“Is the candidate worthy?” intoned Bishop Patricia Fresen ceremonially, as lifelong Catholic Juanita Cordero stood before her in a pure white gown, about to be ordained as a priest.
The question was asked three times during the ordination ceremony on Sunday, July 22, as one female priest and two female deacons were invested with the power to perform sacraments - a function forbidden to women under canon law.
They are part of a movement from within the Roman Catholic Church that has been ordaining female priests since 2002, though those involved say that the tradition of women priests and bishops dates as far back as Mary Magdalene, whom they consider an apostle of Jesus.
The participants in this movement fervently hope to be embraced by the Vatican, as other splinter groups have been before them.
Sunday’s ordination, witnessed by more than 100 invited guests, took place at an interfaith center in Santa Barbara that reporters agreed not to name in exchange for an invitation to attend. (Reporters also agreed not to print the names or orders of the nuns in attendance.)
The women ordained Sunday join 18 others in North America who belong to an international organization called Roman Catholic Women Priests, which counts among its number approximately 50 female priests and deacons worldwide, including a few whose identities remain undisclosed in an effort to protect their jobs within the church.
Also secret are the identities of the male bishops who ordained Bishop Fresen. Film and documentary evidence of that ceremony is being kept by a notary public, not to be released until the deaths of the male bishops.
At least two additional Santa Barbara women are studying to be ordained, perhaps as early as next year.
Besides their gender deviating from the Catholic priest norm, neither of the two deacons ordained Sunday - who are scheduled for re-ordination as priests on July 28 - is celibate.
Norma Coon, of San Diego, has been married for 40 years. Toni Tortorilla, of Portland, lives with her lesbian partner. Cordero, a newly anointed priest who lives in San Luis Obispo, is a former nun who has been married for 30 years to a former Jesuit priest.

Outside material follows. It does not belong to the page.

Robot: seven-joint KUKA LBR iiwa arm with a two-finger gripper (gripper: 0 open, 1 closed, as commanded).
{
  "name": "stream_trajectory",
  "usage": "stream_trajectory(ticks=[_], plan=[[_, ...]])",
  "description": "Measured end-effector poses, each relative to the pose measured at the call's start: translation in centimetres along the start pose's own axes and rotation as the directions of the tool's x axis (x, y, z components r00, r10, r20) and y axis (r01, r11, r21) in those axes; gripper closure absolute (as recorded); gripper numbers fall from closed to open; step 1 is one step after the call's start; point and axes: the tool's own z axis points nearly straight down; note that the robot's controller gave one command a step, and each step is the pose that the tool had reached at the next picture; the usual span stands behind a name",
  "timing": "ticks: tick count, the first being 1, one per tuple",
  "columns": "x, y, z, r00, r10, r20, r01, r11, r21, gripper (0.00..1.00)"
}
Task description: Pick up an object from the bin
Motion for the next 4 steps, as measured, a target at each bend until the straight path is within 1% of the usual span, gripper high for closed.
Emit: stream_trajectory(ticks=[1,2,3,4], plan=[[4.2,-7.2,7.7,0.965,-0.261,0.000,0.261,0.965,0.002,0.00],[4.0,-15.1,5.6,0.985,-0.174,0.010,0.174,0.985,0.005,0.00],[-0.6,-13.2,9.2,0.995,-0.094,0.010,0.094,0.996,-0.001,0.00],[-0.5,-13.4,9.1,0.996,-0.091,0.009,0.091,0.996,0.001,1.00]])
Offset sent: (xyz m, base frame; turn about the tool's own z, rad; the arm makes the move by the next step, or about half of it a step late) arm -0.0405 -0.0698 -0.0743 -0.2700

The ceremony, which took place on the feast day of Mary Magdalene, also differed from the standard Catholic ordination in the names the presiding clergy used for God, who is ordinarily referred to as “the Father.”
The female priests instead referred to “Mother and Father” and to “God/de.” (The latter is pronounced like “God,” with the silent, extra letters hinting at a goddess that those in the ceremony declined to refer to explicitly.)
Jesus Christ retained his masculine identity, however.
The reason that the women are determined to remain Roman Catholics, instead of forming their own church or joining another — such as the Episcopal Church, which ordains female clergy — is that they consider the Roman Catholic Church to be their family, albeit a dysfunctional one, and they have no intention of abandoning it. “It’s in my bones,” said Fresen. “It’s in my blood. There are a lot of things wrong within the church, but I love it, and the only way to change it is to stay.”
They added that excommunication, contrary to popular belief, does not remove one from the church; it only means that one cannot receive the sacraments. “Nothing can put you out of the church once you have been baptized,” said Fresen.
However, after the first seven women priests ordained on the Danube in 2002 were promptly excommunicated, none of the other ordained females has been excommunicated.
“The meaningfulness of the Catholic tradition to me is the long history of mysticism in the church,” said priest Victoria Rue, who also teaches theology and theater at San Jose State University. She finds particular inspiration in the women mystics of the Middle Ages.
“Priesthood,” added Rue, “is about leadership within the community.” There are many types of ministries to which people are called, she said, concluding, “I feel called to the ministry of the liturgy,” which she described as communal worship.